At his press conference on Saturday, Trump fired Machado, saying the revered opposition leader was “a very nice woman” but “doesn’t have the respect within the country” to lead.
Elliott Abrams, Trump’s special envoy to Venezuela during his first term, said he was skeptical that Rodríguez — an acolyte of Hugo Chávez and an avowed supporter of Chavismo throughout the Maduro era — would betray the cause.
“The insult to Machado was bizarre, unfair — and just plain ignorant,” Abrams told the Times. “Who told her there was no respect for her?”

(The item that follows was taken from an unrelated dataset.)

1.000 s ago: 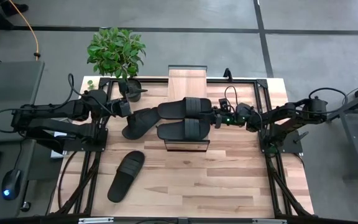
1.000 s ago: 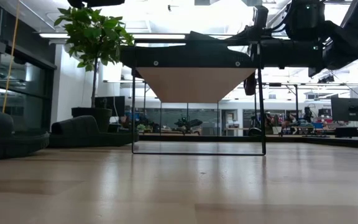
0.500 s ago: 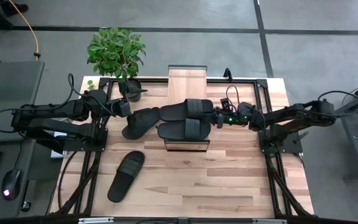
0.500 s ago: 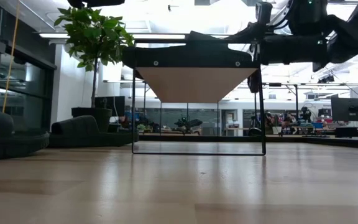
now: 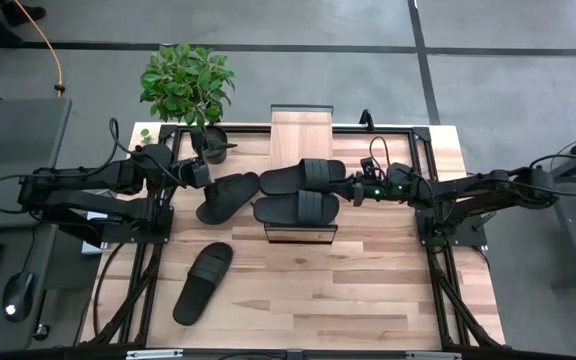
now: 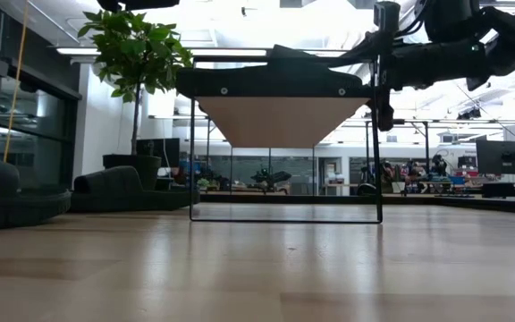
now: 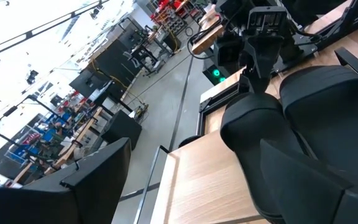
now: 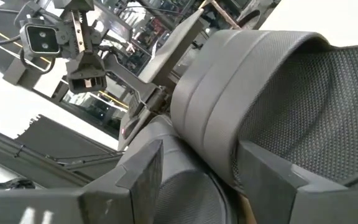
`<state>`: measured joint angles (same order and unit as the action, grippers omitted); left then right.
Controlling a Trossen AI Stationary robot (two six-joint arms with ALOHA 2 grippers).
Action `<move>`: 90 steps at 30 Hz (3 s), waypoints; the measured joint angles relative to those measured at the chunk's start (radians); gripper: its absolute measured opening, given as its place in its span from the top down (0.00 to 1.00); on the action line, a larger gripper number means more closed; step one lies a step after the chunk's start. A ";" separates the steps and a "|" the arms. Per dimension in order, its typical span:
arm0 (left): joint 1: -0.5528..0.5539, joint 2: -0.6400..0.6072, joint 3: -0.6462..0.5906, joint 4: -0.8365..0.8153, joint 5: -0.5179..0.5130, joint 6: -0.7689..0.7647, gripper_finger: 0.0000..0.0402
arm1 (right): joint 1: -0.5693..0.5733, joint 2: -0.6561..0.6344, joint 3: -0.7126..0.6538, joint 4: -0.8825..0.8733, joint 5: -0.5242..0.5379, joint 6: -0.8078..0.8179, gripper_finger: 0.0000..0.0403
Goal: Pick and place slides into the shelf
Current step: Put the bottom right black slipper on the shelf, then put the bottom black slipper on the shelf
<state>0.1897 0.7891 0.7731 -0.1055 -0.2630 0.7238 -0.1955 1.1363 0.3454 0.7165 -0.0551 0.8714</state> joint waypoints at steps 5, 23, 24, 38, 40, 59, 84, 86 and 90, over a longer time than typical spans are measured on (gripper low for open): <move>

Maduro was arrested in New York and flew at night over the Statue of Liberty in New York Harbor to the Brooklyn Metropolitan Detention Center, where he is being held by the federal government in a facility that has housed detainees including Sean “Diddy” Combs, Ghislaine Maxwell, Bernie Madoff and Sam Bankman-Fried.

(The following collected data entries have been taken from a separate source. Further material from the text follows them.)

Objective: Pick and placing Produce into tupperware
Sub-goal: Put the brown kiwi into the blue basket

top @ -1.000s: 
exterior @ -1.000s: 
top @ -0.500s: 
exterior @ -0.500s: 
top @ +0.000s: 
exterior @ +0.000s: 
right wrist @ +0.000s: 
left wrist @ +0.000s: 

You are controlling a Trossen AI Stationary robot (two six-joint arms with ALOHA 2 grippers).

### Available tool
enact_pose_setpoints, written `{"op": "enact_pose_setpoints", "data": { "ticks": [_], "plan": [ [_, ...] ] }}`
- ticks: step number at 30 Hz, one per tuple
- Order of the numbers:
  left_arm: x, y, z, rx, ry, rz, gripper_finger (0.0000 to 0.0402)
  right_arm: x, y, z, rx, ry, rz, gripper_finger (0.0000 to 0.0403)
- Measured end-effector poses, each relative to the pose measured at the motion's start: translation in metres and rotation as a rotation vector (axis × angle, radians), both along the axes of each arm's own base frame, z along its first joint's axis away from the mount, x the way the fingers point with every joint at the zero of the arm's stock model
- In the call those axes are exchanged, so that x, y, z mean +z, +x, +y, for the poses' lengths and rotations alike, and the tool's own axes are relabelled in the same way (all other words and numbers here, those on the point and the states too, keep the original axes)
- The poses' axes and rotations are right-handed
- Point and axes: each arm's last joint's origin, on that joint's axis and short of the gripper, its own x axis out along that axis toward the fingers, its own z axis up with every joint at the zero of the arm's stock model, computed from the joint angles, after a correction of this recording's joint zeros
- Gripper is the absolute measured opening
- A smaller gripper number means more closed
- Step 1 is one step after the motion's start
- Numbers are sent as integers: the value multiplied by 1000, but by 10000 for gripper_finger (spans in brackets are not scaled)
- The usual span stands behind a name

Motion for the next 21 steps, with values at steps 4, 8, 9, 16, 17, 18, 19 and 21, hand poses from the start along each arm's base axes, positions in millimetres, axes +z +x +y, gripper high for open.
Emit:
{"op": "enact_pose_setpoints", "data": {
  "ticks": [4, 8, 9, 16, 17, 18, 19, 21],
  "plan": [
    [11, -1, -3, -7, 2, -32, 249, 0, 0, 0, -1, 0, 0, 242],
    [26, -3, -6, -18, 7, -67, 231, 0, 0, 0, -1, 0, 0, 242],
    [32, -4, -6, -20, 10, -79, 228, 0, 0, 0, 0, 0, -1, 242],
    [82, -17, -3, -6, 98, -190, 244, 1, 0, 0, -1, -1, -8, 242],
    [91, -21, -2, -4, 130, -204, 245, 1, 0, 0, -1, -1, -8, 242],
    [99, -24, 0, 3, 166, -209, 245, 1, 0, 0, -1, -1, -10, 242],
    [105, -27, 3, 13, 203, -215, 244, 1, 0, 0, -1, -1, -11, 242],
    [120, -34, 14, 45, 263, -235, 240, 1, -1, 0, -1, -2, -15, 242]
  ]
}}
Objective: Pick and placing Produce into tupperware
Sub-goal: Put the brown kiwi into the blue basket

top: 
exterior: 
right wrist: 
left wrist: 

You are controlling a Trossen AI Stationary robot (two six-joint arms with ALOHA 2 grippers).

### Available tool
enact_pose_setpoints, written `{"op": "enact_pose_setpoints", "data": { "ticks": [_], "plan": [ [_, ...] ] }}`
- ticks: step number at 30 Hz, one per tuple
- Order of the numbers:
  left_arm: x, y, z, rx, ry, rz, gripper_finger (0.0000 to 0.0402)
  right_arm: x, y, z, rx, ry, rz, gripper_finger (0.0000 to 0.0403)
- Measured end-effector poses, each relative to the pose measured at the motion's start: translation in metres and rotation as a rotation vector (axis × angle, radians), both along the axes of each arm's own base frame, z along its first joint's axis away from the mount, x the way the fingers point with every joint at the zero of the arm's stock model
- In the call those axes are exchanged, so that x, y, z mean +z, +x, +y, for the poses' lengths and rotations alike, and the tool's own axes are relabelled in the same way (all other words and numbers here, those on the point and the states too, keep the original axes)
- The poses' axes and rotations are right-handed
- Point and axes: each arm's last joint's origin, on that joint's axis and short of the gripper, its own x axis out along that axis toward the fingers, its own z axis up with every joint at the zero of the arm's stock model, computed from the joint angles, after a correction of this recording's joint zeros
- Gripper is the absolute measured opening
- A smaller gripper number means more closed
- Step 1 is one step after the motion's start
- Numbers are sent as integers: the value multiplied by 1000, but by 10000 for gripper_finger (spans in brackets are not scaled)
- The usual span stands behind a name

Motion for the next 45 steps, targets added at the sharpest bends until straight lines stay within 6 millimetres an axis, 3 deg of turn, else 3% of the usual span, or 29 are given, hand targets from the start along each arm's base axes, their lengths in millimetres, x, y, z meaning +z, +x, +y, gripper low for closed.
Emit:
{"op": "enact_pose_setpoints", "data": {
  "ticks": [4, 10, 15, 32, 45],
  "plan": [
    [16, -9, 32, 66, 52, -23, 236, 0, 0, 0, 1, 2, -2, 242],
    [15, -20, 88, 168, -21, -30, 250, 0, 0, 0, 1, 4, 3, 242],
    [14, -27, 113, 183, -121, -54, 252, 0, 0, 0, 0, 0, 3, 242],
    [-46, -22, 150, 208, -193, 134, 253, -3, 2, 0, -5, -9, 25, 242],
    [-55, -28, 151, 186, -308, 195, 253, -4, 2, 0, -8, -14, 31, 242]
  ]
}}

He is expected to be arraigned as early as Monday on federal charges of narcoterrorism conspiracy, conspiracy to import cocaine, possession of machine guns and destructive devices and conspiracy to possess machine guns and destructive devices.
Although few in Washington deplored Maduro’s impeachment, Democratic lawmakers criticized the operation as yet another act of ousting a foreign government by a Republican president who may have violated international law.
“The invasion of Venezuela has nothing to do with American security. Venezuela does not pose a threat to the security of the United States,” said Senator Chris Murphy, Democrat of Connecticut. “It’s about enriching Trump’s oil industry and his Wall Street friends. Trump’s foreign policy – in the Middle East, in Russia, in Venezuela – is fundamentally corrupt.”
At their Saturday news conference and in subsequent interviews, Trump and Rubio said targeting Venezuela was in part about restoring U.S. dominance in the Western Hemisphere, reaffirming President Monroe’s philosophy as China and Russia work to strengthen their presence in the region. The Trump administration’s national security strategy, released last month, called for a renewed focus on Latin America after the region was neglected by Washington for decades.
Trump did not specify whether his military actions in the region would end in Caracas, a longtime adversary of the United States, or whether he was prepared to turn American armed forces against America’s allies.
In his interview with The Atlantic, Trump suggested that “individual countries” would be approached on a case-by-case basis. On Saturday, he repeated his threat to the president of Colombia, a major non-NATO ally, to “watch his ass” over an ongoing dispute over Bogota’s counter-drug cooperation.
On Sunday morning, the United Nations Security Council held an urgent meeting to discuss the legality of the US operation in Venezuela.
It was neither Russia nor China – permanent members of the council and longtime competitors – who convened the session, nor France, whose government questioned whether the operation violated international law, but Colombia, a non-permanent member who joined the council less than a week ago.